Après cette séquence hypernéopopuloréaliste, (j'aurais dû écrire dans Poubellelavie, moi, je serais un peu plus rupin, j'pourrais me balader en short panthère et sandales en cobra sous la pluie), je finis après maintes circonvolutions (mais c'est ainsi que coule l'eau, dans la vraie nature) par ce qui constituait ma cible lorsque j'ai bandé mon arc :
Retour au su jet :
La pluie est un remède, un don du ciel. Oubliez vos mises en plis, vos pauvres ou précieux vêtements, sortez en survêtement si vous voulez, short et ticheurtes, à poil si vous pouvez, mettez des nupieds pour éviter la saignée fatale, en laissant d'abord s'écouler toute la merde sur nous projetée.
Laissez donc tomber en la contemplant la première pluie qui concentre toute la merde atmosphérique, puis, c'est l'occasion, car il pleut beaucoup : allez-vous laver enfin de toute la possession qui est sur vous, engrammée dans vos champs énergétiques, aller vous laver sous cette pluie qui est un sourire du ciel.
De nombreuses traditions anciennes attribuaient à la pluie la valeur d'un exorcisme. L'eau bénite, venue du ciel. Dans certains endroits, danser nu sous la pluie, en priant pour être lavé était un sacrement. La "pudeur" qui a fait des parties génitales des "pudenda", les parties "honteuses" nous a coupés de ce bienfait. Mais avec le minimum de vêtements on peut avoir le même bénéfice.
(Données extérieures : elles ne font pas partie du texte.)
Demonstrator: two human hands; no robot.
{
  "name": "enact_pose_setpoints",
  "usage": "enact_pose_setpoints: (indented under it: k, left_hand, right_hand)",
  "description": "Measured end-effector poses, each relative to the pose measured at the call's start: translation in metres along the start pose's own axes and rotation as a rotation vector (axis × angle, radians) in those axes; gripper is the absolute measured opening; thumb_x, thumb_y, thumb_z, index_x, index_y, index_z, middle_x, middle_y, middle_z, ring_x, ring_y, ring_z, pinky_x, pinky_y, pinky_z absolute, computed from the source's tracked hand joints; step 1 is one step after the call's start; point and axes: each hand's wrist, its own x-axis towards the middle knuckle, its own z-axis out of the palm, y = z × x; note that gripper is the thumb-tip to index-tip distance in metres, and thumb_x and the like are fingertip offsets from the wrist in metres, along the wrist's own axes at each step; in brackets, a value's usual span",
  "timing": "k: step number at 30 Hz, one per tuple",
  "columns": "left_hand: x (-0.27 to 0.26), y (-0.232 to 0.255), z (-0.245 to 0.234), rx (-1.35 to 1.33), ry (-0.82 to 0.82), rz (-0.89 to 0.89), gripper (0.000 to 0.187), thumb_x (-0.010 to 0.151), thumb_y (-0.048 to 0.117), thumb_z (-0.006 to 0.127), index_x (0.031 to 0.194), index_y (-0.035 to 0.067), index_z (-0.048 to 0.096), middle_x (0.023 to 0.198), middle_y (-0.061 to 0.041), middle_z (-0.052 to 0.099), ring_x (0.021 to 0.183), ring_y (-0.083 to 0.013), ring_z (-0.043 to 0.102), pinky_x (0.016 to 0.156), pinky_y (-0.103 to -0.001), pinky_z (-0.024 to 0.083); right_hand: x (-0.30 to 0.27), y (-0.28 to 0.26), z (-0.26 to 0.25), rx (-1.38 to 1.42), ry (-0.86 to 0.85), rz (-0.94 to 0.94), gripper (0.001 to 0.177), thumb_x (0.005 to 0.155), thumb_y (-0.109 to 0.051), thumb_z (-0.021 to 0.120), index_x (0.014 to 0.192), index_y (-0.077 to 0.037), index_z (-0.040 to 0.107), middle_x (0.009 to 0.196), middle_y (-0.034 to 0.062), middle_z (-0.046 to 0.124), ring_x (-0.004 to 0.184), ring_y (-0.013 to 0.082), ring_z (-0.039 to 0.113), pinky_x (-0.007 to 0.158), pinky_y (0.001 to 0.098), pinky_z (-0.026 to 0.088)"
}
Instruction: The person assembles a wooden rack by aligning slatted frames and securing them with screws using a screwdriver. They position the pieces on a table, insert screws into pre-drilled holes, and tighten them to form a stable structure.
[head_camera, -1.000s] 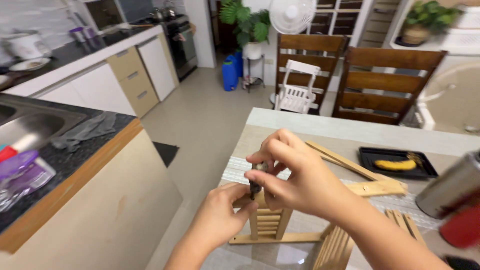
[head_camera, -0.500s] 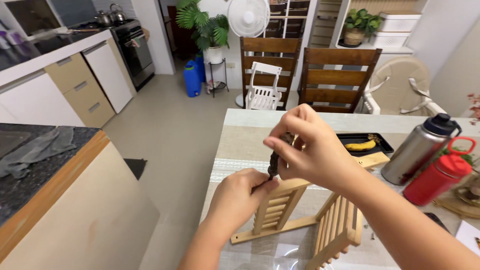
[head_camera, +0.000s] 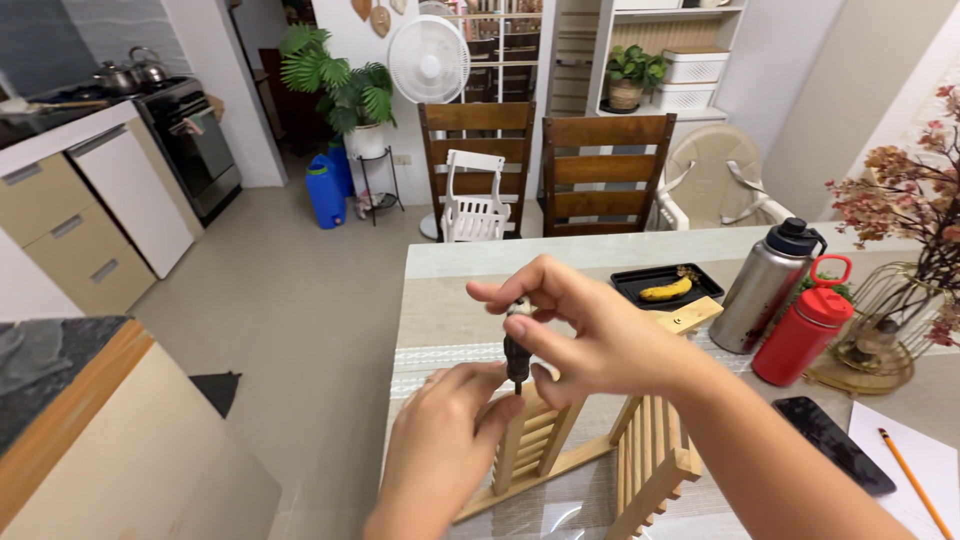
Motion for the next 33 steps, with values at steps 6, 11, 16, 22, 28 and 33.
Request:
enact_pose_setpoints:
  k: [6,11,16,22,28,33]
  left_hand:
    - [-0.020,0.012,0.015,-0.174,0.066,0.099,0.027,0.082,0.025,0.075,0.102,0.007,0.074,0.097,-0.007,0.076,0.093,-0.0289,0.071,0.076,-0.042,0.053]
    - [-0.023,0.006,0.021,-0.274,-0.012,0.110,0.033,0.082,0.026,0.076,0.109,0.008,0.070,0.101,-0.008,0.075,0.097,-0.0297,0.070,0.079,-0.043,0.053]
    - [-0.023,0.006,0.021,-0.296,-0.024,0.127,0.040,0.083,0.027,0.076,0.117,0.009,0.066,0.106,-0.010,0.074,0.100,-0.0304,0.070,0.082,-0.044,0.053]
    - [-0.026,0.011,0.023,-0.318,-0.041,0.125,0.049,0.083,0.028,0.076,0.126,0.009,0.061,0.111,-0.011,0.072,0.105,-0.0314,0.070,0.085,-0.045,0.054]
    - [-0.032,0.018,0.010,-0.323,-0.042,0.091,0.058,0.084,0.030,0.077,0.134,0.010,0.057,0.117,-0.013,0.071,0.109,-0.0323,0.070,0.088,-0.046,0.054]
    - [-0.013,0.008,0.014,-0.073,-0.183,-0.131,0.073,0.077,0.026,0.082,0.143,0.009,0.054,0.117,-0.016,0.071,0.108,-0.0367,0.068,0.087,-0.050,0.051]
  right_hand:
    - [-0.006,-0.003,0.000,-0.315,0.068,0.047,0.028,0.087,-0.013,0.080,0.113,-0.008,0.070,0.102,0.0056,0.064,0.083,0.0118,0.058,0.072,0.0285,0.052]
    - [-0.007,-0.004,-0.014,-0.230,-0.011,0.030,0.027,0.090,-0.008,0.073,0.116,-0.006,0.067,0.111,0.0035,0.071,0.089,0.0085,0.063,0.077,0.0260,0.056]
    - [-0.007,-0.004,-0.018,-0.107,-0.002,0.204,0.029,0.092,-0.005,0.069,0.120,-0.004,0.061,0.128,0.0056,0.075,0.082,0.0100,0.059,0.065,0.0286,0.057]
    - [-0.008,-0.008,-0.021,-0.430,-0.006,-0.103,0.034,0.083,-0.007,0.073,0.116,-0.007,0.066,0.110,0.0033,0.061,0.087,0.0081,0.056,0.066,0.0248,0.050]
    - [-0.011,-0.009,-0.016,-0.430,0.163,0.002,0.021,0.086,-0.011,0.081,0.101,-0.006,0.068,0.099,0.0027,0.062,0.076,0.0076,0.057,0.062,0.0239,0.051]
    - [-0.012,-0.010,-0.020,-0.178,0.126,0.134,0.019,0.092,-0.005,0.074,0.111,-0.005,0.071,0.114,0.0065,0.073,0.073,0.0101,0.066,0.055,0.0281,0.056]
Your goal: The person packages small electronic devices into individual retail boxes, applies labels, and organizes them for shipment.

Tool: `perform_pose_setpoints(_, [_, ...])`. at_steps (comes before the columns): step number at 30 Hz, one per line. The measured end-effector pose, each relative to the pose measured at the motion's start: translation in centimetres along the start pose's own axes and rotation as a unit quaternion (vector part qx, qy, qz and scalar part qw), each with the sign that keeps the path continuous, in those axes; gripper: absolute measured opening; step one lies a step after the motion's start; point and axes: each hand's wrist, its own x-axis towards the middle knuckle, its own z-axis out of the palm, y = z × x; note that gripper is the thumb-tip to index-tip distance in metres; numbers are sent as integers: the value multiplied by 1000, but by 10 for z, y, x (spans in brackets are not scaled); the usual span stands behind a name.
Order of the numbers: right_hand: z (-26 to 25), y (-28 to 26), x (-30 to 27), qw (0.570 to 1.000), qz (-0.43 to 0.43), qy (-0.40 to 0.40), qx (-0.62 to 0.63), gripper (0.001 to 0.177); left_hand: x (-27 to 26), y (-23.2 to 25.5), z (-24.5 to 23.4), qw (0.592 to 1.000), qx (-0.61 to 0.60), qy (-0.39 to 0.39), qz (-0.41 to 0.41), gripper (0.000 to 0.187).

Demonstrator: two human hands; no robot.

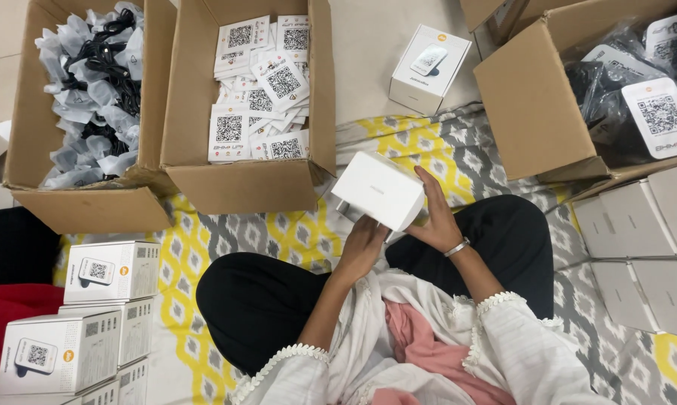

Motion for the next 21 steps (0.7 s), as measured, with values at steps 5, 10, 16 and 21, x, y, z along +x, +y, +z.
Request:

Oubliez les parapluies, qui sont ce que les préservatifs sont à l'amour, en plus du fait qu'ils peuvent crever les yeux des passants.
Marchez lentement sous la pluie, si elle n'est pas trop froide, et laissez vous laver. Elle lave jusqu'au tréfonds, emporte tous les blocages et toutes les peines.
Si ça vous dit, buvez trois grogs bien tassés, en disant à votre mauvaise conscience, s'il en reste : mets ça sur le compte à VJ.
Vivez la pluie comme ce qu'elle est vraiment : un Don du Ciel. Aimez la. Comme vous même.
Vivez la vie pour ce qu'elle est : une histoire d'amour.